The Na.sup.+ ions in the sodium bath may replace, via diffusion, at
least some of the Alkali metal ions (e.g., K.sup.+ ions) near the
surface of the chemically strengthened layer of the glass piece. In
one embodiment, the sodium bath is a second heated bath that can
operate to back-exchange a portion of the previously exchanged
Alkali metal ions with sodium ions. That is, Na.sup.+ ions diffuse
into the glass piece, while only a portion of the Alkali metal ions
previously diffused into the glass piece diffuse out.

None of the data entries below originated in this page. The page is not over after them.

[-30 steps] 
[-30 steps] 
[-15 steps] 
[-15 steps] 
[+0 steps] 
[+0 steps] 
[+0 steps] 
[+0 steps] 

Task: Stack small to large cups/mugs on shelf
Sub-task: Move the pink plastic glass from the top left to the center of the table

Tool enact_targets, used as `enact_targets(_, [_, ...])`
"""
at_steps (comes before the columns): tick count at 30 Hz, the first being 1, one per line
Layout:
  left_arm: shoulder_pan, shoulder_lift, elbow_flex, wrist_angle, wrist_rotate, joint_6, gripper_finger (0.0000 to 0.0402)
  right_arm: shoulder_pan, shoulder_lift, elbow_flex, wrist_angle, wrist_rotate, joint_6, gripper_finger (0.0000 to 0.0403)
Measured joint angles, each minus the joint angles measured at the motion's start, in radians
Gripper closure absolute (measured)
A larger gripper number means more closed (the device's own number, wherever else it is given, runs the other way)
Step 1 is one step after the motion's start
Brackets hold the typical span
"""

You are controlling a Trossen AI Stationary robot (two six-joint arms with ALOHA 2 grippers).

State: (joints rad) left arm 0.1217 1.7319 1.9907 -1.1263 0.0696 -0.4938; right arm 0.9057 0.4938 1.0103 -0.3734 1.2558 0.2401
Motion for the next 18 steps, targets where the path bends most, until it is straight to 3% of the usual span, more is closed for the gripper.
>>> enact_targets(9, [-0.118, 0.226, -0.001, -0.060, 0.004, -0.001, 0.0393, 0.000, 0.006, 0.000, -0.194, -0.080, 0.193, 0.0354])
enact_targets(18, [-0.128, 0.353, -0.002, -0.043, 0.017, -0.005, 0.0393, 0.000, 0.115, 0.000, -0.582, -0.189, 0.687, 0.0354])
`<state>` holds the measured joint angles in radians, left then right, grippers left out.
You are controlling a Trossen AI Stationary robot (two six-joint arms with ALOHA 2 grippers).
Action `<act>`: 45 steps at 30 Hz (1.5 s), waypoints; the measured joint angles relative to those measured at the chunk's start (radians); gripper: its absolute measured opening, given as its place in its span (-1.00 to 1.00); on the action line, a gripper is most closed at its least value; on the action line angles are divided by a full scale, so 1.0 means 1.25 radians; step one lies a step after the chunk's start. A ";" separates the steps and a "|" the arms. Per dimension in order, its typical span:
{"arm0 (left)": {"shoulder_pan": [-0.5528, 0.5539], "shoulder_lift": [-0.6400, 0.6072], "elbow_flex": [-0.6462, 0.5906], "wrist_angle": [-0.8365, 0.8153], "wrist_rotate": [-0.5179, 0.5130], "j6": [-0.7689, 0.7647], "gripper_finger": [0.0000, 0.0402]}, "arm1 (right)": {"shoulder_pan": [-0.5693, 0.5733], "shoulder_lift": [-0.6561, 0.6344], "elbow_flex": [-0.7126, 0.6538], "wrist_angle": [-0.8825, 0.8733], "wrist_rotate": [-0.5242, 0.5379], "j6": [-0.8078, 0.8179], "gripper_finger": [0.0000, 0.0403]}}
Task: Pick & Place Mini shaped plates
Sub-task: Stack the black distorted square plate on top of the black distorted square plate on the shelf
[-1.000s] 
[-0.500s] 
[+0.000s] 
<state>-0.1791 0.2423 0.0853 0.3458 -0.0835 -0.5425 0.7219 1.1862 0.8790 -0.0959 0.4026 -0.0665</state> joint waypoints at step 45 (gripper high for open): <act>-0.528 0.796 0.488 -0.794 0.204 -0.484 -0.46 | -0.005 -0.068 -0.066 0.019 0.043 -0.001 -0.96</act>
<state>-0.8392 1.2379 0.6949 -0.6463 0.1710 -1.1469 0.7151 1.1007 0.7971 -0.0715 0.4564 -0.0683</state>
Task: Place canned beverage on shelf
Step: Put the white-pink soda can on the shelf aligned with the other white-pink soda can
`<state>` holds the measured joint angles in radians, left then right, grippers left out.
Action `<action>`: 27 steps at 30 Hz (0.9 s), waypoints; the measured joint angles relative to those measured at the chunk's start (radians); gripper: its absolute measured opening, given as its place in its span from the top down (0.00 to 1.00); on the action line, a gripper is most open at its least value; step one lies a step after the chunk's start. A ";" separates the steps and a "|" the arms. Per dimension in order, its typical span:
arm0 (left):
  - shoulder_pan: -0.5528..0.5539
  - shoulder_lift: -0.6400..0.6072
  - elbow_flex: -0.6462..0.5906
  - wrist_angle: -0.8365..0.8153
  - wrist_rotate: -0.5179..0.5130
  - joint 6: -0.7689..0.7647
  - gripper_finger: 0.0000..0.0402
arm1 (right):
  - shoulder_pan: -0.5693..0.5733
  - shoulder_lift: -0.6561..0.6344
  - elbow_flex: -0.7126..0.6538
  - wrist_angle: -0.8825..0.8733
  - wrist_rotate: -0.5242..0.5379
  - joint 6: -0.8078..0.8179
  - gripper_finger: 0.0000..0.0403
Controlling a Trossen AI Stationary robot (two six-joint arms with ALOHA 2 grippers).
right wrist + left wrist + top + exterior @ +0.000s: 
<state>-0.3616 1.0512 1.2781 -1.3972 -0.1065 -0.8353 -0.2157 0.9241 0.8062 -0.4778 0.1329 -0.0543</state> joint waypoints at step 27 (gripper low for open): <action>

[0105] The amount of time the rack and, hence, the glass piece
remains submerged in the sodium bath may vary depending, for
example, on the depth to which Na.sup.+ ions are to replace Alkali
metal ions (e.g., K.sup.+ ions) in the chemically strengthened
layer of the glass piece. The amount of time the rack remains
submerged in the glass piece may be dependent upon the amount of
time the rack was previously submerged in the heated ion bath
(e.g., potassium bath). For instance, a total amount of time the
rack is submerged in the heated ion bath (e.g., potassium bath) and
the sodium bath may be approximately 3-25 hours. By way of example,
the rack may be submerged in the heated ion bath for approximately
5.75 hours while the rack may be submerged in the sodium bath for
approximately 0.25 hours. In general, the or the rack may be
submerged in the heated ion bath for approximately 4-20 hours,
while the rack may be submerged in the sodium bath for up to
approximately two hours.
[0106] Upon removing the rack from the sodium bath, the glass piece
may be removed from the rack in step 816, and the process 800 of
chemically treating surfaces of a glass piece can be completed.
After the glass piece is removed from the rack in step 816, the
process 800 of chemically treating surfaces of a glass piece can be
completed. However, if desired, the glass piece can be polished.
Polishing can, for example, remove any haze or residue on the glass
piece following the chemical treatment.
[0107] FIG. 8B is another flow diagram which illustrates a process
840 of strengthening and toughening glass covers according to one
embodiment. The process 840 of strengthening and toughening glass
covers may begin at step 842 in which a glass sheet is obtained.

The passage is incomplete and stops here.